YOUR TASK: Pick out each line of the records that includes the string "gripper", and copy it.

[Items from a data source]

▬▬▬

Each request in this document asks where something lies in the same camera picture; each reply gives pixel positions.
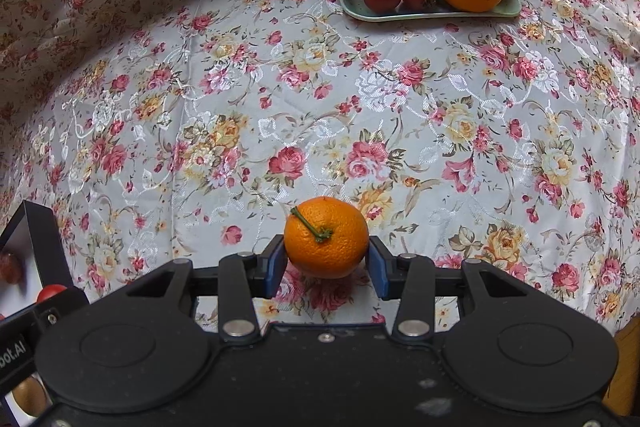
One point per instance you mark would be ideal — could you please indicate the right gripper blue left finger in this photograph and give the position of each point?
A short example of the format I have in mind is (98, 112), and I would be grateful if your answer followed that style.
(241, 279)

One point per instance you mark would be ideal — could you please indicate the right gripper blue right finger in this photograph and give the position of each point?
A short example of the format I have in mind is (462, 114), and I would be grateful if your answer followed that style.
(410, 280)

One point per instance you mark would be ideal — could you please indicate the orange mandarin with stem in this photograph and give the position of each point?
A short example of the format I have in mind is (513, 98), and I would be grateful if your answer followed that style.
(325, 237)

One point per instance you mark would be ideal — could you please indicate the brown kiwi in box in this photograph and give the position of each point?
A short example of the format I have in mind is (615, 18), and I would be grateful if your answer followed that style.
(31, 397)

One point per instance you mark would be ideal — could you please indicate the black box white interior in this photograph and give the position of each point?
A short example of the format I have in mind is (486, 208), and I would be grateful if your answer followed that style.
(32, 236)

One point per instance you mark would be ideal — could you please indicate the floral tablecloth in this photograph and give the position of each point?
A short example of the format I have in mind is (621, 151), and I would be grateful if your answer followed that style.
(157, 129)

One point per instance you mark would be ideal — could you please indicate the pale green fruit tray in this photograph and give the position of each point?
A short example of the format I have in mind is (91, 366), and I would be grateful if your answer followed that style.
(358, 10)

▬▬▬

SOLVED PROBLEM:
One point per instance you mark would be ideal — could you please indicate the right gripper blue left finger in this photograph and give the position of each point?
One point per instance you mark would be ideal — could you please indicate the right gripper blue right finger in this photograph and give the position of each point?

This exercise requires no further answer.